13ème Journées Nationales de Géotechniques et de Géologie de l'ingénieur>
De l'utilisation du bruit de fond sismique pour l'imagerie et le suivi temporel des glissements de terrain argileux. Application au glissement d'Harmalière (Isère, France)
Grégory Bièvre  1, *@  , Stéphane Garambois  1@  , Agnès Helmstetter  1@  , Ludovic Métivier  1@  , Giuseppe Provenzano  1@  , Thomas Condom  2@  
1 : Institut des Sciences de la Terre
Institut de Recherche pour le Développement, Université Savoie Mont Blanc, Centre National de la Recherche Scientifique, Université Gustave Eiffel, Université Grenoble Alpes
ISTerre, OSUG-C (Maison des Géosciences), 1381, rue de la Piscine, 38610 GIERESISTerre, Université Savoie Mont Blanc, Campus Scientifique, 73376 Le Bourget-du-Lac Cedex -  France
2 : Institut des Géosciences de l'Environnement
Institut de Recherche pour le Développement, Institut National des Sciences de l'Univers, Centre National de la Recherche Scientifique, Institut National de Recherche pour l’Agriculture, l’Alimentation et l’Environnement, observatoire des sciences de l'univers de Grenoble, Université Grenoble Alpes, Institut Polytechnique de Grenoble - Grenoble Institute of Technology
UGA - IGECS 4070038 058 Grenoble Cedex 9 -  France
* : Auteur correspondant

Le glissement d'Harmalière présente des réactivations soudaines, sous forme plastique à l'amont et qui évoluent en coulée à l'aval. Depuis sa dernière réactivation majeure (juin 2016), le site est instrumenté avec, notamment, des sismomètres. L'analyse du bruit de fond sismique a permis de déterminer les variations relatives de la vitesse des ondes de surface entre différentes configurations de capteurs. Les résultats montrent deux chutes importantes de vitesse jusqu'à quelques jours avant deux réactivations d'un volume d'environ 100 000 m3 chacune (janvier 2017, février 2021). Ces deux réactivations ont été causées par des événements de foehn, associés ou non à de la pluie, et durant lesquels des augmentations brutales de température ont permis de faire fondre rapidement la couverture neigeuse et d'infiltrer l'eau dans le sol.

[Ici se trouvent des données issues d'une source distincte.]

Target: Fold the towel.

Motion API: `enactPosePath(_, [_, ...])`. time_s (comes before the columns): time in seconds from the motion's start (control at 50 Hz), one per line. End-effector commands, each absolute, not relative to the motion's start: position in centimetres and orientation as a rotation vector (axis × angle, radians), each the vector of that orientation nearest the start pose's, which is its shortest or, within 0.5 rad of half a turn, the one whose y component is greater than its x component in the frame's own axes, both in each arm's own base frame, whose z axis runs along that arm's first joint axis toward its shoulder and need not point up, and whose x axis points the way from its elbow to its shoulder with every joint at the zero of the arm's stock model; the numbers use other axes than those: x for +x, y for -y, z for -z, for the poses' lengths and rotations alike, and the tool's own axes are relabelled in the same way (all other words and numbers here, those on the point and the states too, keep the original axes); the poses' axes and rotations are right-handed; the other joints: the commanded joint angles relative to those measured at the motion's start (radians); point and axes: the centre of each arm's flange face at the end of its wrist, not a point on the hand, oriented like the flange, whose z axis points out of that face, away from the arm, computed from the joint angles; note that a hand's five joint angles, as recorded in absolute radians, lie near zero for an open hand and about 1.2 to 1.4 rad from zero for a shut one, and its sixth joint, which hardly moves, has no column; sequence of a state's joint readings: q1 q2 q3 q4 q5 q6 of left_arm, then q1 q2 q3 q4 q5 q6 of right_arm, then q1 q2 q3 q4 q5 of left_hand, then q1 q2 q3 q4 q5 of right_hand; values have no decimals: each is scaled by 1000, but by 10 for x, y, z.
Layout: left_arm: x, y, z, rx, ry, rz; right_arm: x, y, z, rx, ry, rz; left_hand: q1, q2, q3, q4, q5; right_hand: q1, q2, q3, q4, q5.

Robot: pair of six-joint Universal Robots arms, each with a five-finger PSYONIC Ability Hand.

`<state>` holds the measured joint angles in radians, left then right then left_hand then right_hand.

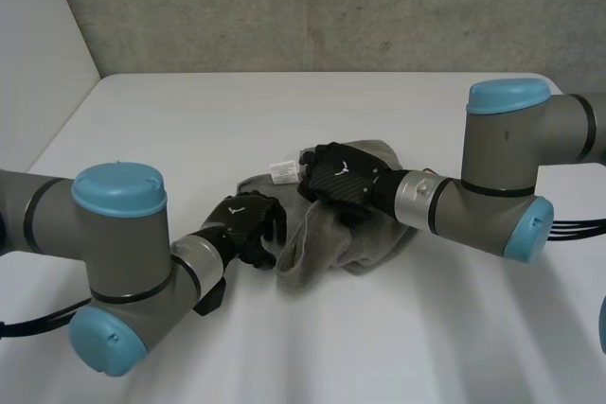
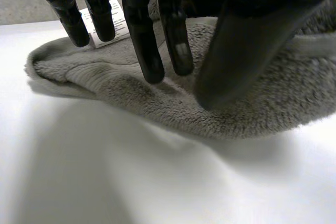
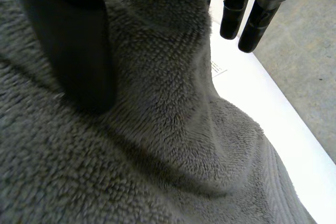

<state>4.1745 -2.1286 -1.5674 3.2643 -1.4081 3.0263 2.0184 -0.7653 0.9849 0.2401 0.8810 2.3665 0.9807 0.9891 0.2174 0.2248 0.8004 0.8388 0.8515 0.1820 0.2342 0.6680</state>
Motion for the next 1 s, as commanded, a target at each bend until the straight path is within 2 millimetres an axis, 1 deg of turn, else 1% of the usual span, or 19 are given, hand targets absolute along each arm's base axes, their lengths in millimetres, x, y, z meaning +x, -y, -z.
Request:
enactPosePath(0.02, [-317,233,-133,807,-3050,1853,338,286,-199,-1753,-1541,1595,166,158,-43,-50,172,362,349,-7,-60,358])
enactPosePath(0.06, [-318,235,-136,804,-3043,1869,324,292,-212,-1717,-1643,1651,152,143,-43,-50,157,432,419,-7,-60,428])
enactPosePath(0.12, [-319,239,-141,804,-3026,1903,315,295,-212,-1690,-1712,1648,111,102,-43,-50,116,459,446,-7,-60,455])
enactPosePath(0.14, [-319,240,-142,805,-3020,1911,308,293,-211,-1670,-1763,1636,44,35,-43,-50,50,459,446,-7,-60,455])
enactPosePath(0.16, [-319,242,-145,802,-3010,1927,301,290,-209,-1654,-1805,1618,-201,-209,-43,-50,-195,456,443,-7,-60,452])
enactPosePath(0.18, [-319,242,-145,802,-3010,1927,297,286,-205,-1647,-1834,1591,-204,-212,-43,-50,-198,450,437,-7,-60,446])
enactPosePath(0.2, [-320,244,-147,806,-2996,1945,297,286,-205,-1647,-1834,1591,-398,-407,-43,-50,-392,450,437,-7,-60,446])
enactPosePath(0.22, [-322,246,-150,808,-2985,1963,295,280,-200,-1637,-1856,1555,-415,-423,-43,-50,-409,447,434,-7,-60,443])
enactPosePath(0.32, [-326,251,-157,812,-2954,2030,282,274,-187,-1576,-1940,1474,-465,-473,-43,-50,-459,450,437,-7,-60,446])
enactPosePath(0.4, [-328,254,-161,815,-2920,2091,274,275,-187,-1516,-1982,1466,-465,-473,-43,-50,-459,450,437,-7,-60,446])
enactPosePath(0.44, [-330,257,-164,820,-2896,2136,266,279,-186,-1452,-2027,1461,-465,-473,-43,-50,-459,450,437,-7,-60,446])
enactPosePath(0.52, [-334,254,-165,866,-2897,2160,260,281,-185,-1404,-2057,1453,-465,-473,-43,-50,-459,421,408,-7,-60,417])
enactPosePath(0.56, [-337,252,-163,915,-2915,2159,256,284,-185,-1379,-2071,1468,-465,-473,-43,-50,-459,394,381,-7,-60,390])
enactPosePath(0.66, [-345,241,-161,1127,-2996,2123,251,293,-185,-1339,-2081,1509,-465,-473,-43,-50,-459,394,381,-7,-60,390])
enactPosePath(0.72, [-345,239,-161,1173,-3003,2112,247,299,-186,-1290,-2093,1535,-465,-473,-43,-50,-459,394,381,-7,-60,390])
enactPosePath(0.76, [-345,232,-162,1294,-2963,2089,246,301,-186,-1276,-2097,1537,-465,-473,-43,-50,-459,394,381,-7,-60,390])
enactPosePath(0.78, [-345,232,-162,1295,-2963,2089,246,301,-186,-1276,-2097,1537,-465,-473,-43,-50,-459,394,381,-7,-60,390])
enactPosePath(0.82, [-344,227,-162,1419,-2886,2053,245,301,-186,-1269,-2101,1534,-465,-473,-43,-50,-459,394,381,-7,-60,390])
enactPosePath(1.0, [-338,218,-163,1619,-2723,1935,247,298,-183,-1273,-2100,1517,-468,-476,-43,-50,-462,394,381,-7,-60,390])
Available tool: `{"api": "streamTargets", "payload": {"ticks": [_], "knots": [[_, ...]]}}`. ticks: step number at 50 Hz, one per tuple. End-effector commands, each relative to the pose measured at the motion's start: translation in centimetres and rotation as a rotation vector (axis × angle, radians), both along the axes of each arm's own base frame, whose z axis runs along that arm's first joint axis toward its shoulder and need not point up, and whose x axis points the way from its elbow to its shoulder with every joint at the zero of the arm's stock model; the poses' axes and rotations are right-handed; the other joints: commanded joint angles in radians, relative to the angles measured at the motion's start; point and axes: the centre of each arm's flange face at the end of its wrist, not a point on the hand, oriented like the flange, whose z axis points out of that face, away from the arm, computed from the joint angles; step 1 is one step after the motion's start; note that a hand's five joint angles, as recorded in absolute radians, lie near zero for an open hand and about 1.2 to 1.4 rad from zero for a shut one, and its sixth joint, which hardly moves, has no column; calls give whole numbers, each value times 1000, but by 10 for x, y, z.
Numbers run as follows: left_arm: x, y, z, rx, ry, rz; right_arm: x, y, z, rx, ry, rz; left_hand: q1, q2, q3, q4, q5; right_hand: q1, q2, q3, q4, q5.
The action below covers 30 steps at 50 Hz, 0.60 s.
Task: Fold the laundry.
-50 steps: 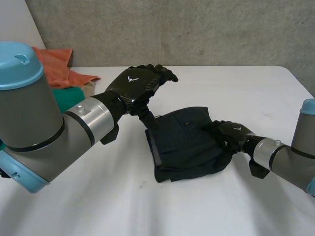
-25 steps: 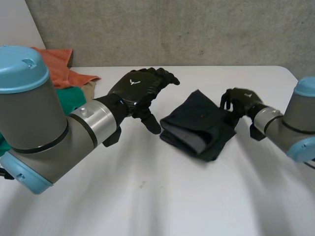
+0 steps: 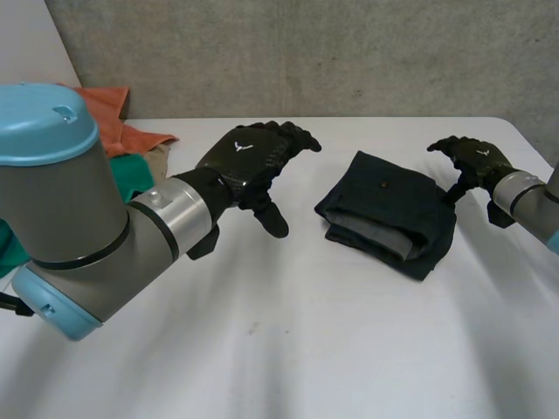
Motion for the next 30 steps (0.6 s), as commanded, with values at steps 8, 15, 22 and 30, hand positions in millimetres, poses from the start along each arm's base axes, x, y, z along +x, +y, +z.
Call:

En parallèle, pour comprendre ce qui pourrait contrôler la transition glissement-coulée dans la partie centrale, une tomographie 3D par bruit de fond sismique a été conduite à l'aide de 100 capteurs. Ceux-ci ont été disposés dans la partie centrale du glissement durant un mois en juin 2021, et couvraient une surface de 800 × 650 m². Les résultats suggèrent la présence, à quelques dizaines de mètres de profondeur, d'un bombement de matériaux rigides (paléo terrasses fluviatiles). Ceux-ci pourraient servir de butée mécanique à l'amont de laquelle les matériaux argileux qui s'accumulent progressivement augmentent la contrainte cisaillante au sein du glissement. Une fois la contrainte critique atteinte, les sédiments argileux adoptent un comportement fluide et évoluent en coulée.

Ces résultats confirment l'intérêt du bruit de fond sismique pour l'imagerie des glissements, mais également dans le but de développer des systèmes de surveillance opérationnelle.